Torres highlighted the forthcoming dividend per share based on 2023 results, to be announced January 30. The payout will be cash and clearly higher than the 2021 figure, reflecting improved profitability. The plan includes two regular payments in the past two years and an advance payment in October last year. The dividend indicates a substantial improvement compared with the prior year.

By September, BBVA reported a 24% rise in earnings. The executive also emphasized share repurchases that have reduced the number of shares outstanding. With rising profits and a lower share count, the dividend per share trend is set to increase again, aligning with a policy that ties payout to a stable portion of profits.

Torres noted BBVA was among the strongest risers on the Spanish stock market last year, outpacing European peers and the broader index.
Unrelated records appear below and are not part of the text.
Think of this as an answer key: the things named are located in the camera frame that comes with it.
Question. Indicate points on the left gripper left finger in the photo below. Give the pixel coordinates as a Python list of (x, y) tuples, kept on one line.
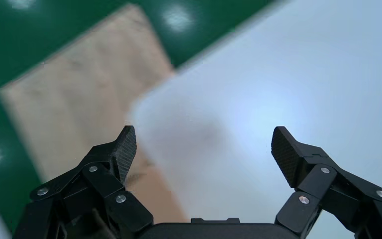
[(112, 155)]

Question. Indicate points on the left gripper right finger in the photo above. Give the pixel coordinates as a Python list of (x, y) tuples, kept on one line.
[(309, 158)]

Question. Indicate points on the wooden board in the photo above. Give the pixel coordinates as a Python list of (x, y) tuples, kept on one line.
[(85, 92)]

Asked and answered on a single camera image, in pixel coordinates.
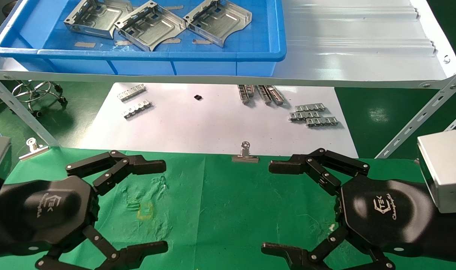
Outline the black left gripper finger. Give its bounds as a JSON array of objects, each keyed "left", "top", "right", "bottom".
[{"left": 66, "top": 150, "right": 167, "bottom": 196}]

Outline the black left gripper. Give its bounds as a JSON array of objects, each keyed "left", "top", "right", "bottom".
[{"left": 0, "top": 175, "right": 169, "bottom": 270}]

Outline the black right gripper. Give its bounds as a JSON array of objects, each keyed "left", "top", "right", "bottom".
[{"left": 261, "top": 148, "right": 452, "bottom": 270}]

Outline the silver sheet metal bracket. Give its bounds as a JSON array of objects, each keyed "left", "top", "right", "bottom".
[
  {"left": 114, "top": 1, "right": 186, "bottom": 52},
  {"left": 183, "top": 0, "right": 252, "bottom": 48},
  {"left": 64, "top": 0, "right": 134, "bottom": 39}
]

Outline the green table mat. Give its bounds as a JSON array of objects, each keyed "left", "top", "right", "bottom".
[{"left": 0, "top": 146, "right": 456, "bottom": 270}]

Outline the long slotted metal strip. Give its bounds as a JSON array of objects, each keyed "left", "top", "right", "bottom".
[
  {"left": 122, "top": 100, "right": 153, "bottom": 120},
  {"left": 117, "top": 85, "right": 147, "bottom": 102}
]

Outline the silver binder clip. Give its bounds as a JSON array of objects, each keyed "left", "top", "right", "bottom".
[
  {"left": 232, "top": 141, "right": 259, "bottom": 164},
  {"left": 19, "top": 138, "right": 49, "bottom": 161}
]

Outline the slotted grey metal strip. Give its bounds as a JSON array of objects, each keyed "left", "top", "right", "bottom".
[
  {"left": 295, "top": 105, "right": 326, "bottom": 113},
  {"left": 306, "top": 117, "right": 339, "bottom": 128},
  {"left": 289, "top": 111, "right": 321, "bottom": 122}
]

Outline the chrome stool base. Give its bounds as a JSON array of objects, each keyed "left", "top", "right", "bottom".
[{"left": 11, "top": 81, "right": 68, "bottom": 117}]

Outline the blue plastic bin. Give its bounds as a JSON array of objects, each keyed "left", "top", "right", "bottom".
[{"left": 0, "top": 0, "right": 287, "bottom": 75}]

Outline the white metal roller shelf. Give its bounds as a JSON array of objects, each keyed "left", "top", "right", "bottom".
[{"left": 0, "top": 0, "right": 456, "bottom": 90}]

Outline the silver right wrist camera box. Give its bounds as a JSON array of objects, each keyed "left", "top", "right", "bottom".
[{"left": 417, "top": 129, "right": 456, "bottom": 214}]

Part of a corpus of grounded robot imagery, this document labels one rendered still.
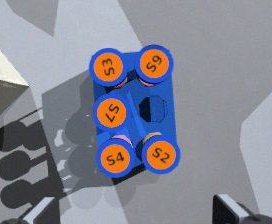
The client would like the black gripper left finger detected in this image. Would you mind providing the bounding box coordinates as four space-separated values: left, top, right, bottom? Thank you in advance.
0 197 61 224

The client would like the blue tube rack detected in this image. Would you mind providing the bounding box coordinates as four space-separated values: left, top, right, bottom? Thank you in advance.
93 52 177 170

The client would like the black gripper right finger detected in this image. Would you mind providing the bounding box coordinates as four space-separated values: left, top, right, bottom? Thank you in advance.
212 194 272 224

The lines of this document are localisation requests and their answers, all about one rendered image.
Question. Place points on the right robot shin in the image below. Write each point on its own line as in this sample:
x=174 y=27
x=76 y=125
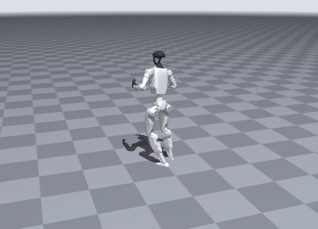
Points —
x=168 y=146

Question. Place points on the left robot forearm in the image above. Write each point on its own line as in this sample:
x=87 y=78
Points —
x=136 y=87

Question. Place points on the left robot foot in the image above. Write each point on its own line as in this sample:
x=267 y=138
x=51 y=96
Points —
x=166 y=164

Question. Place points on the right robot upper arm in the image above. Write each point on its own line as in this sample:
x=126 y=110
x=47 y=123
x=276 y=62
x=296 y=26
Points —
x=171 y=80

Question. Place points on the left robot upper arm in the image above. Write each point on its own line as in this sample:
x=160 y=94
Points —
x=147 y=74

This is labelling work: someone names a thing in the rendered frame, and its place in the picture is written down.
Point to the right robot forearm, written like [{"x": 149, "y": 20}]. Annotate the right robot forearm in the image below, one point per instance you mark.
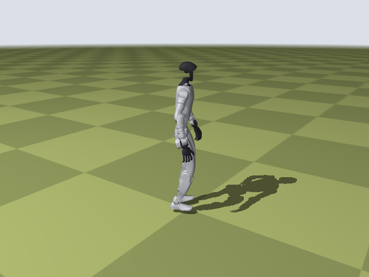
[{"x": 181, "y": 130}]

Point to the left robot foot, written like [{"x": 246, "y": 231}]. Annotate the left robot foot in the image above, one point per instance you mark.
[{"x": 186, "y": 198}]

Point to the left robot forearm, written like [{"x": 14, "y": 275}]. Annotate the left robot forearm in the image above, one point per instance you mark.
[{"x": 191, "y": 118}]

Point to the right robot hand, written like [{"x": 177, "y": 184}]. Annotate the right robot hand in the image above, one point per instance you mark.
[{"x": 186, "y": 151}]

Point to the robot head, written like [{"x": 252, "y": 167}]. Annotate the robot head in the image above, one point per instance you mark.
[{"x": 187, "y": 67}]

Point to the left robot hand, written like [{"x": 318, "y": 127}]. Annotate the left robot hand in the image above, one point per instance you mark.
[{"x": 198, "y": 133}]

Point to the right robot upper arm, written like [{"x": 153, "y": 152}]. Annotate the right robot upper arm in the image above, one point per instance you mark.
[{"x": 182, "y": 98}]

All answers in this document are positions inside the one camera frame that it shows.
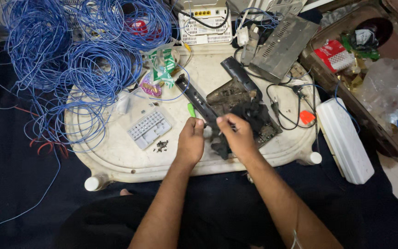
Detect person's right hand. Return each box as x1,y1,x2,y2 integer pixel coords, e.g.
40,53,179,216
216,113,260,162

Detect person's left hand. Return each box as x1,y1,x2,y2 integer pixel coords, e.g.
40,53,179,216
176,117,206,167

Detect black plastic slotted strip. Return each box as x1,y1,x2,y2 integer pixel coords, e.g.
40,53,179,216
175,74,220,130

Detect small pile of dark screws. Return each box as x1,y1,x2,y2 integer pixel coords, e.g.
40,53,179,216
153,140,169,153

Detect burnt black circuit board device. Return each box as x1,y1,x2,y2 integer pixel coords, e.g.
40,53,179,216
206,77,283,160

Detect clear screwdriver bit case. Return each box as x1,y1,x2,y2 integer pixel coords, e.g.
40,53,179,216
116,88,173,150

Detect black plastic cover bar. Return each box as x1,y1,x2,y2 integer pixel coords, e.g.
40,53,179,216
220,56,264,101

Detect white plastic tray table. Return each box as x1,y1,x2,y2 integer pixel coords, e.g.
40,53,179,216
64,44,323,192

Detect shiny pink foil ornament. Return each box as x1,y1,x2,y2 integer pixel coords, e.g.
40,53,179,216
139,74,163,97

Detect orange plastic tag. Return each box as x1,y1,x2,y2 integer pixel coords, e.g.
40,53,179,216
299,110,316,125

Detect green and white plastic packet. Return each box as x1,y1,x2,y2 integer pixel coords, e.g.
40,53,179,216
145,43,178,89

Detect grey plug adapter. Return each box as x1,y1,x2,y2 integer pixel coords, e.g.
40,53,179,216
240,24,260,66

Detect grey perforated metal cover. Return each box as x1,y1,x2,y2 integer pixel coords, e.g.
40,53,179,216
249,13,320,85

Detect white plug adapter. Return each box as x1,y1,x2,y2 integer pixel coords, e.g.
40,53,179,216
236,26,250,47

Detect long white plastic box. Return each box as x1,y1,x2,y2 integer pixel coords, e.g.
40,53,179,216
315,98,375,185

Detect person's black shorts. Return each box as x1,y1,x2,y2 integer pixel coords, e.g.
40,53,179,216
53,180,289,249

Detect white router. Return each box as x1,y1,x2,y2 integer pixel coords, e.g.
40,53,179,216
178,0,233,46

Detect white thread wristband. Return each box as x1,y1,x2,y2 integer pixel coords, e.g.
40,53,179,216
290,230,302,249

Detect brown suitcase with clutter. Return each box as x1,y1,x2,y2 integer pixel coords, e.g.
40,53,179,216
299,0,398,165

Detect dark blue floor cloth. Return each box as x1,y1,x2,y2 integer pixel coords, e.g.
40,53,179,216
0,17,398,249

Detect black power cable with plug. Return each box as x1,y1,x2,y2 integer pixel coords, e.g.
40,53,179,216
266,82,320,131

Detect black cable on router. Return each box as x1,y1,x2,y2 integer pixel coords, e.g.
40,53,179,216
171,0,231,30

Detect tangle of blue wire coils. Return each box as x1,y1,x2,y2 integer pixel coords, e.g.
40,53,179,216
0,0,191,227

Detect red object under wires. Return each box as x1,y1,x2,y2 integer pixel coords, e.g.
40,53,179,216
124,19,162,41

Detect red wire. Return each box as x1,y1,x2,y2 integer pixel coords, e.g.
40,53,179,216
12,105,70,159

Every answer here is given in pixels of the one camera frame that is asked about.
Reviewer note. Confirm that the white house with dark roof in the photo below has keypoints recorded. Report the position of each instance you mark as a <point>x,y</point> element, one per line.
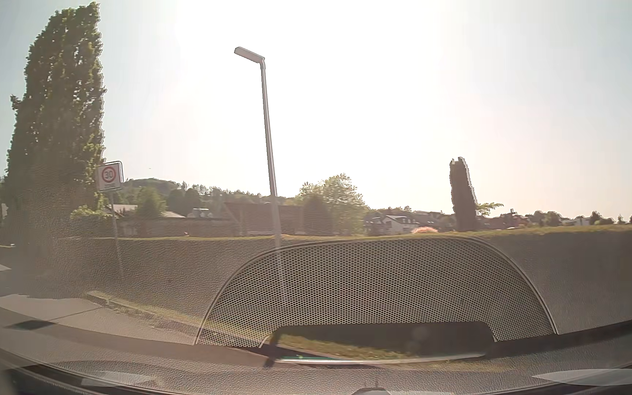
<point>395,223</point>

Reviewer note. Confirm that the long trimmed green hedge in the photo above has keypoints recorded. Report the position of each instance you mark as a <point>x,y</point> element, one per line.
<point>146,269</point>

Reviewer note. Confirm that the dark brown roofed building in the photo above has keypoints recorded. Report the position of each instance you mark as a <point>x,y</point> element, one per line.
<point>255,218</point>

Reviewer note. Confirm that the car's own bonnet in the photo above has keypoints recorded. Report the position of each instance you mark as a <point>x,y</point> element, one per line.
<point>316,378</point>

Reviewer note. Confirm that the round leafy green tree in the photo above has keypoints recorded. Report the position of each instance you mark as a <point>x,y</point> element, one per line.
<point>338,200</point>

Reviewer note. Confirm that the row of distant houses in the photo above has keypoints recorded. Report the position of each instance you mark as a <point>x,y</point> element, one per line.
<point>541,220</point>

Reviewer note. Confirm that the wooded hill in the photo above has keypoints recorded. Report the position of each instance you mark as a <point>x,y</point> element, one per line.
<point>184,192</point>

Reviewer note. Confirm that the low grey roofed building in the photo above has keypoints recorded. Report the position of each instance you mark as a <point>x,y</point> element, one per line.
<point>146,211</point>

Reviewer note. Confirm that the speed limit zone sign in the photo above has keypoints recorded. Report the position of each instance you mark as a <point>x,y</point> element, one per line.
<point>109,176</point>

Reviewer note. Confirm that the tall poplar tree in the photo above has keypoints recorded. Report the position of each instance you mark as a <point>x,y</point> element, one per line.
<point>58,120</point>

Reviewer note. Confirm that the grey asphalt road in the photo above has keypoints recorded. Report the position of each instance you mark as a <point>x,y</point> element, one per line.
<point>63,318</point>

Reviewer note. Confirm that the narrow dark columnar tree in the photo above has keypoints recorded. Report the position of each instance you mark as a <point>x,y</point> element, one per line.
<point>462,195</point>

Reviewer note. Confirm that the grey lamp post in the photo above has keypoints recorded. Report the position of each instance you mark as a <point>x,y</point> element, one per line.
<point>268,153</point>

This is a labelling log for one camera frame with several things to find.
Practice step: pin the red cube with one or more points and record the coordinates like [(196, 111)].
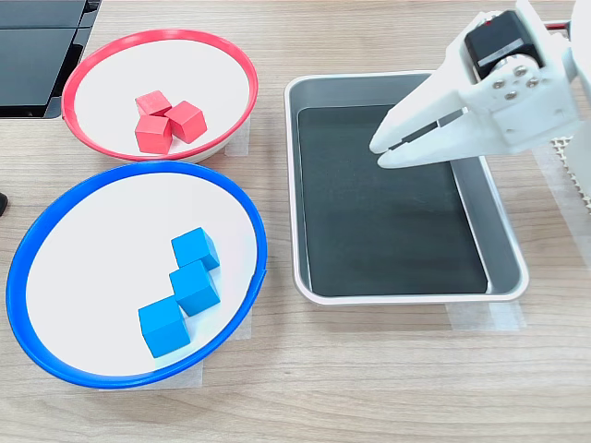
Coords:
[(152, 101), (152, 135), (187, 122)]

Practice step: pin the blue cube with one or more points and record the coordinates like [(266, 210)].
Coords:
[(194, 286), (164, 327), (194, 247)]

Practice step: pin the pale perforated plate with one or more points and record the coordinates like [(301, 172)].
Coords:
[(561, 150)]

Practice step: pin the translucent tape sheet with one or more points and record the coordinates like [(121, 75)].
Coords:
[(554, 184)]

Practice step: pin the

When factoring in both price appreciation and dividends, the total return for BBVA shareholders in 2023 was notably strong.

BBVA reaches 23% of share buyback program in its second week

good for society

The banker also defended the banking sector against critics who point to recent profit gains. He argued that profitability is essential for banks to continue serving clients and supporting the economy. Profitable banks attract capital, enable private investment, and fund economic growth. The message stressed that strong earnings help banks finance investment and fuel social welfare.

The executive outlined how the bank allocates earnings: approximately half of pre-tax profit is reinvested in core activities and capital, with around a third directed to taxes and government revenues. A portion is used to settle supplier obligations, which sustains economic activity. The remainder is distributed to shareholders, including families and small savers. The approach aims to maintain a balance between rewarding investors, supporting employees, and funding credit growth that drives long-term societal benefits.

By continuing to grow lending capacity and managing risk prudently, BBVA intends to safeguard its role as a financial partner for households and businesses alike. The emphasis remains on sustainable profits that underpin steady dividends, responsible governance, and a positive contribution to the wider economy.